Die Kinder begegnen den gehörnten Tieren mit Respekt und Freude Foto: Gottfried Stoppel

Ziegen gehören zum Schulalltag der Magdalenen-Förderschule an der Freien Waldorfschule Engelberg in Winterbach (Rems-Murr-Kreis). Die Schüler sollen im Umgang mit den Tieren lernen, Regeln einzuhalten.

Winterbach - Unter freudigem Geplapper setzt sich der Konvoi beim Schulhaus in Bewegung. Vorneweg rollt ein Bollerwagen, beladen mit Wasserkanistern und Futter für Vicky, Vinny, Lotte und Lilly. Einige Kinder haben selbst Vesperdosen und Plastiktüten mit Futter für die vier Schulziegen mitgebracht.

Seit Pfingsten gehören die Tiere zum Alltag der Magdalenen-Förderschule an der Freien Waldorfschule Engelberg in Winterbach (Rems-Murr-Kreis) dazu. Auf einer umzäunten Streuobstwiese, nicht weit von den Schulgebäuden entfernt, steht ihr Stall mit Tränke, Heuraufe und allem, was das Ziegenleben glücklich macht. Die Lehrerin Gabriele Bück erklärt, schon der Weg zu den Tieren sei eine gute Übung für die Kinder. „Sie machen meistens unter sich aus, wer den Wagen ziehen darf“, sagt sie. Keine leichte Aufgabe, denn jeder will an die Reihe kommen.

Auch bei der Ankunft beim Stall ist etwas Geduld gefragt. „Einige der Kinder haben ein Nähe- und Distanzproblem. Sie rennen auf alles zu, ohne zu merken, ob das gerade passt“, sagt Bück. Am Stromzaun muss jeder warten, bevor Äpfel und Gras in die Ziegenmäuler wandern können. Die Förderschüler – sie haben meist Lernstörungen oder Entwicklungsverzögerungen – sollen im Umgang mit den Tieren lernen, Regeln einzuhalten. Auch solche, welche die Ziegen aufstellen: Wer zu stürmisch auf sie zurennt, darf sie nicht striegeln. Hinterherzurennen ist zwecklos. „Die Tiere bringen die Kinder dazu, Ruhe zu finden. Das ist für viele hier sonst ziemlich schwierig“, erklärt Gabriele Bück.

Zu den Aufgaben der Schüler zählt neben dem Füttern auch das Striegeln, das Ausmisten und das Umsetzen des Zauns, wenn die Wiese abgefressen ist.
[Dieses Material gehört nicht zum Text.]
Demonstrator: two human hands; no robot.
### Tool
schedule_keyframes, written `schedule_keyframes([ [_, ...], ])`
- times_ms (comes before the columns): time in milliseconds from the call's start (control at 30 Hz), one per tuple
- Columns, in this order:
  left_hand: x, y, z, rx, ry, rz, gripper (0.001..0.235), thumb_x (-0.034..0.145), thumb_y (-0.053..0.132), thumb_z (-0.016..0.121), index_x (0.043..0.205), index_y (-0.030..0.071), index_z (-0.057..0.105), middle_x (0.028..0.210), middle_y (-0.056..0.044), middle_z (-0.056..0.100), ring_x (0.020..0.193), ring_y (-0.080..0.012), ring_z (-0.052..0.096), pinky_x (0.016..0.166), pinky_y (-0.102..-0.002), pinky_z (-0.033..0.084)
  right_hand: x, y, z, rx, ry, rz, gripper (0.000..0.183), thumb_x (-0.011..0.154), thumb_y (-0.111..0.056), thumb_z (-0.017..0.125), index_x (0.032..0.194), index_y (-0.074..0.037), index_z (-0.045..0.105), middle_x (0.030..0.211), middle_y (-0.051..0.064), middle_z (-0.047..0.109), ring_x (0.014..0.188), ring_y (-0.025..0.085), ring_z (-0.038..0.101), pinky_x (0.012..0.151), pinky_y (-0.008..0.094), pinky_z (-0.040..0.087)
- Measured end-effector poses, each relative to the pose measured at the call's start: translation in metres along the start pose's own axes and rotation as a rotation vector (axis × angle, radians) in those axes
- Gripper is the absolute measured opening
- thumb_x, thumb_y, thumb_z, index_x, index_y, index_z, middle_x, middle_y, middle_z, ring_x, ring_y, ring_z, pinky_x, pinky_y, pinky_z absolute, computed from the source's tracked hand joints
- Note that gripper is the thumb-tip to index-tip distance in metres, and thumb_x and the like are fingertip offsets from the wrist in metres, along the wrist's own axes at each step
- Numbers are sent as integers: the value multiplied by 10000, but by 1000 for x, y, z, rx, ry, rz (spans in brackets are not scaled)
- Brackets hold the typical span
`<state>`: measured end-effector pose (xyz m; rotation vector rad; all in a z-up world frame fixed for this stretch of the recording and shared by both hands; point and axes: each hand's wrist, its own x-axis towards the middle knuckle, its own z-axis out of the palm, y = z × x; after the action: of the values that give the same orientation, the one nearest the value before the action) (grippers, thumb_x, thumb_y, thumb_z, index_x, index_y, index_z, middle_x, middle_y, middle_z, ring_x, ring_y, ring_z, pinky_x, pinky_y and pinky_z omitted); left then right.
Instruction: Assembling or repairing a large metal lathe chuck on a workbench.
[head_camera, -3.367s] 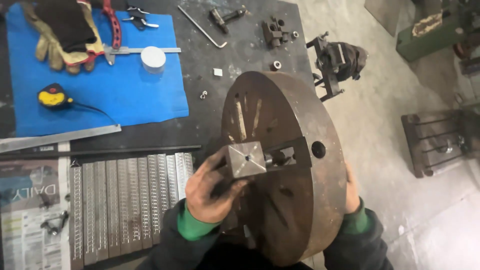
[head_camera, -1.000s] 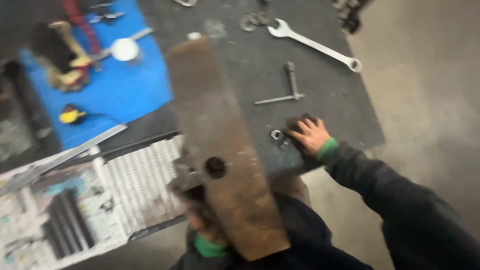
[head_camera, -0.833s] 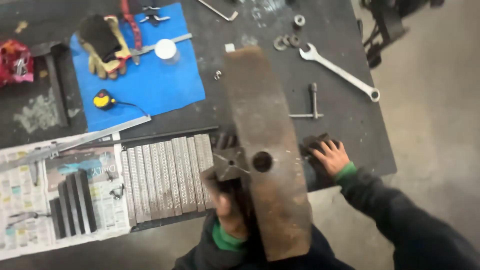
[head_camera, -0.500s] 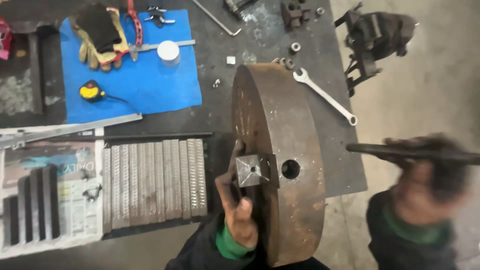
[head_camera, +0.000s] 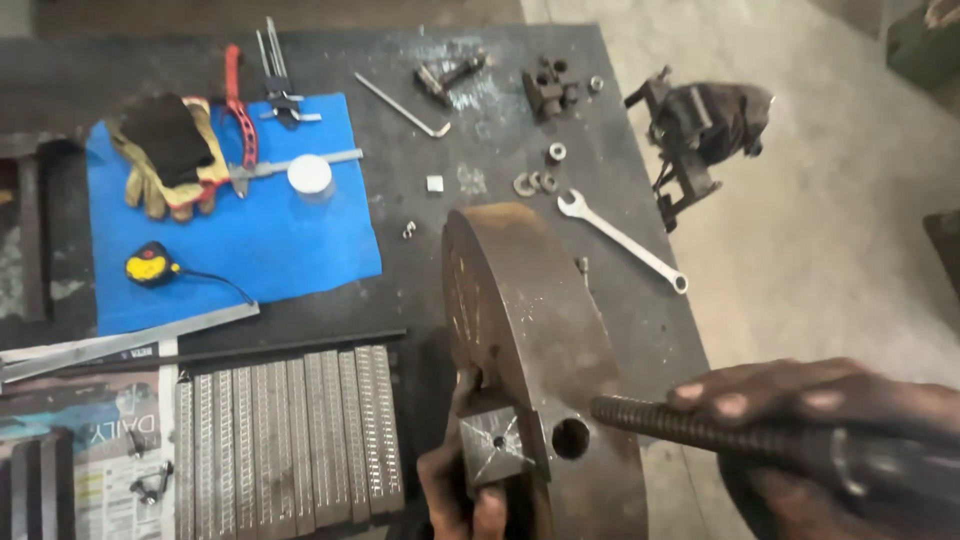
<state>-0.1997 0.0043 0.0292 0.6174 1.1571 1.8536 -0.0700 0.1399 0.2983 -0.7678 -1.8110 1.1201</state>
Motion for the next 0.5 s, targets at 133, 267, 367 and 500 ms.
schedule_keyframes([
  [133, 22, 29, 25, -149, 59, 103, 520, 1046, 339, 605, 1320, -62, 419, 1549, -418, 405, 1394, -410, 502, 1156, -476, 398, 16, 27, -42, 168, -137, 50, 392, 985, -28, 741, 1331, -104, 574, 1152, 158, 741, 1105, 403, 754, 938, 573, 601],
  [267, 30, 42, 34, -219, 21, 184, 481, 1098, 398, 594, 1277, 1, 389, 1586, -475, 319, 1521, -539, 365, 1268, -624, 298, 0, 50, -85, 288, -394, 124, 316, 985, -103, 650, 1300, -97, 624, 1172, 184, 778, 1084, 424, 775, 865, 552, 647],
  [367, 30, 44, 33, -185, 18, 176, 478, 1107, 448, 560, 1261, 35, 375, 1583, -476, 315, 1541, -563, 346, 1292, -663, 268, 23, 45, -70, 270, -526, 146, 275, 1025, -127, 564, 1289, -75, 625, 1177, 200, 778, 1091, 428, 780, 839, 525, 669],
  [500, 30, 30, 23, -99, -39, 243, 516, 1098, 456, 549, 1292, 10, 376, 1557, -457, 357, 1505, -554, 400, 1275, -658, 305, 42, 33, -46, 110, -732, 44, 273, 1096, -127, 443, 1361, -79, 490, 1271, 152, 728, 1169, 377, 747, 917, 503, 636],
])
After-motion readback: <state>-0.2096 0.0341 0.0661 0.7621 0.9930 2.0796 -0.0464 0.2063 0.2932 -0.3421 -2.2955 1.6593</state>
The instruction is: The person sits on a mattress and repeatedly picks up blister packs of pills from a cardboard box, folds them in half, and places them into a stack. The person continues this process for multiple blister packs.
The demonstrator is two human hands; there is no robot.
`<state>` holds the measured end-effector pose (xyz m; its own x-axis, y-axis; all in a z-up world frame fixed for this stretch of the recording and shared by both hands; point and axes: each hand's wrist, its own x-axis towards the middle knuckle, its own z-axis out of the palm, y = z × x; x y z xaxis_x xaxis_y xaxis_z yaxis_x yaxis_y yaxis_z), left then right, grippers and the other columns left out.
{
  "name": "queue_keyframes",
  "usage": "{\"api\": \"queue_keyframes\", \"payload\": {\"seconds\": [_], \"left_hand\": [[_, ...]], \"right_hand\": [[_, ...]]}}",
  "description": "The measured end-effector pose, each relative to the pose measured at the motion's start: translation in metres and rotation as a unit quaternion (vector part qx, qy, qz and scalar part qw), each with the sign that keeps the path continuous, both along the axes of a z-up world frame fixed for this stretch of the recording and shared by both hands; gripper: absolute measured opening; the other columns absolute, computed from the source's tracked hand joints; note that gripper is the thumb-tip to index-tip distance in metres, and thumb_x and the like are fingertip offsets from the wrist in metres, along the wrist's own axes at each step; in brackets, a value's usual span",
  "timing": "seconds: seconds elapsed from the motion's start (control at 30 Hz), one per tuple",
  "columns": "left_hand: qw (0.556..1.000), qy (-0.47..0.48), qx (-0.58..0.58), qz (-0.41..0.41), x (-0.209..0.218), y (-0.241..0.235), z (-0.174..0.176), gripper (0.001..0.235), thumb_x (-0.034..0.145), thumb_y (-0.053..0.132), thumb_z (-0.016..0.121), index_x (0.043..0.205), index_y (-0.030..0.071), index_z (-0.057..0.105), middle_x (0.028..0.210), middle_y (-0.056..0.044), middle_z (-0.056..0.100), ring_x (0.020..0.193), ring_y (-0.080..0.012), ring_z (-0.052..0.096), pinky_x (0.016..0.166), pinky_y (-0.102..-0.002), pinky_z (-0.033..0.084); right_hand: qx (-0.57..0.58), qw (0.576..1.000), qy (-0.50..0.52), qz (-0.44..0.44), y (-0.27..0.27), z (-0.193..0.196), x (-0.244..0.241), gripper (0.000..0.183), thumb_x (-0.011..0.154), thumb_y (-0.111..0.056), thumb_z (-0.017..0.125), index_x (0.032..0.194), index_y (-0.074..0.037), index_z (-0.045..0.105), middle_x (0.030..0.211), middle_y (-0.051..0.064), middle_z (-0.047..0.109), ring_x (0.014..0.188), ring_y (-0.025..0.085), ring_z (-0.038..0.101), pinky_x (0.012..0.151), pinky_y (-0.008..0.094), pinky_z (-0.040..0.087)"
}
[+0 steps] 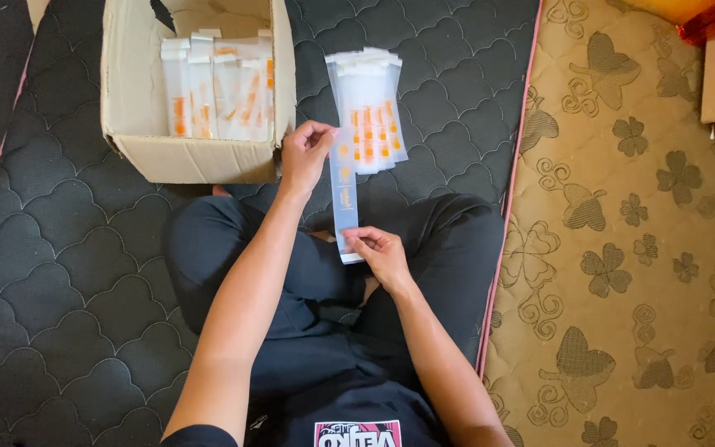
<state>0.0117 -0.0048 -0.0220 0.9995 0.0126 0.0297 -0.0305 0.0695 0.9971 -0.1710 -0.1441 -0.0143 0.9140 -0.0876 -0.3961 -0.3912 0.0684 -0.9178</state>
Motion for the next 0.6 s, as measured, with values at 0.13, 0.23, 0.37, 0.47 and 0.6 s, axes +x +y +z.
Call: {"api": "queue_keyframes", "payload": {"seconds": [0.13,0.23,0.37,0.47,0.6], "left_hand": [[1.000,-0.008,0.002,0.005,0.001,-0.002,-0.002,0.005,0.090,0.013,0.078,0.092,0.008,0.078,0.070,-0.003,0.063,0.059,-0.0078,0.062,0.061,-0.022,0.050],[1.000,-0.001,0.000,0.005,-0.001,-0.001,0.003,0.003,0.090,0.011,0.078,0.090,0.009,0.078,0.068,-0.004,0.063,0.059,-0.0078,0.061,0.061,-0.023,0.050],[0.999,0.039,-0.024,-0.003,-0.007,-0.002,0.024,0.009,0.091,0.016,0.078,0.094,0.008,0.077,0.072,-0.003,0.063,0.063,-0.0079,0.060,0.063,-0.022,0.050],[0.997,0.064,-0.022,-0.023,-0.015,0.008,0.050,0.011,0.094,0.019,0.076,0.097,0.008,0.076,0.074,-0.004,0.062,0.064,-0.0089,0.060,0.064,-0.022,0.050],[0.995,0.081,0.026,-0.043,-0.033,0.029,0.090,0.011,0.097,0.015,0.072,0.104,0.007,0.073,0.080,-0.004,0.062,0.067,-0.0092,0.063,0.065,-0.024,0.050]], "right_hand": [[0.004,1.000,-0.002,-0.002,-0.001,-0.005,0.000,0.021,0.090,-0.007,0.074,0.110,-0.008,0.080,0.084,0.009,0.079,0.078,0.007,0.071,0.071,0.016,0.057],[0.003,1.000,-0.009,0.000,-0.002,-0.007,0.000,0.022,0.090,-0.006,0.074,0.111,-0.007,0.080,0.083,0.010,0.079,0.077,0.008,0.072,0.070,0.017,0.057],[0.017,0.999,-0.030,-0.021,-0.003,-0.004,-0.001,0.021,0.088,-0.005,0.076,0.108,-0.008,0.081,0.084,0.009,0.079,0.076,0.009,0.072,0.070,0.018,0.058],[0.034,0.994,-0.062,-0.080,-0.013,-0.040,0.000,0.021,0.084,-0.003,0.081,0.105,-0.007,0.080,0.084,0.010,0.079,0.071,0.012,0.073,0.064,0.024,0.061],[0.121,0.944,-0.129,-0.280,-0.028,-0.040,0.008,0.037,0.086,0.006,0.075,0.116,-0.006,0.058,0.086,0.010,0.067,0.057,0.022,0.070,0.046,0.025,0.059]]}}
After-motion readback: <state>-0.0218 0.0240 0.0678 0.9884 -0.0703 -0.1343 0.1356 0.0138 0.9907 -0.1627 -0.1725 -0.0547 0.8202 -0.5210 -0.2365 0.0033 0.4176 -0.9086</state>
Dabei sollen sie erfahren, was es heißt, Verantwortung für ein anderes Wesen zu übernehmen – eines, das sie nicht wegen eventueller Handicaps beurteilt. „Menschen gehen mit gewissen Erwartungen an die Kinder heran. Tiere dagegen sind einfach so, wie sie eben sind“, meint Bück. „Vielen der Kinder fällt es schwer, sich zu öffnen. Den Tieren gegenüber klappt das oft besser.“

Den Schülern sind die vier Ziegen schon ans Herz gewachsen. „Wir gehen manchmal auch nach dem Unterricht noch hin“, erzählt der neunjährige Philip. Manche Kinder sind da schüchterner – schließlich können die Tiere, besonders die Leitziege Vicky, mit ihren Hörnern durchaus Respekt einflößen. Noch nicht alle Kids trauen sich über den Zaun, um den Ziegen das Fell zu striegeln. Gabriele Bück betont, wer sich nicht traue, könne so lange hinter dem Zaun stehen bleiben, wie er möchte. Ganz nebenbei lernen die Kinder zum Beispiel, wie die Lieblingsspeisen ihrer Schützlinge aussehen und wie sie heißen. „Sauerampfer mögen die Ziegen sehr gerne“, erklärt Bück dem neunjährigen Jannis. „Da hinten hab’ ich welchen gesehen“, meint der und zieht los. Gabriele Bück lächelt. Bald wollen sie und ihre Kolleginnen mit Vicky und Co. auch Spaziergänge unternehmen. Aber dafür müssen sie noch üben – die Kinder wie die Ziegen.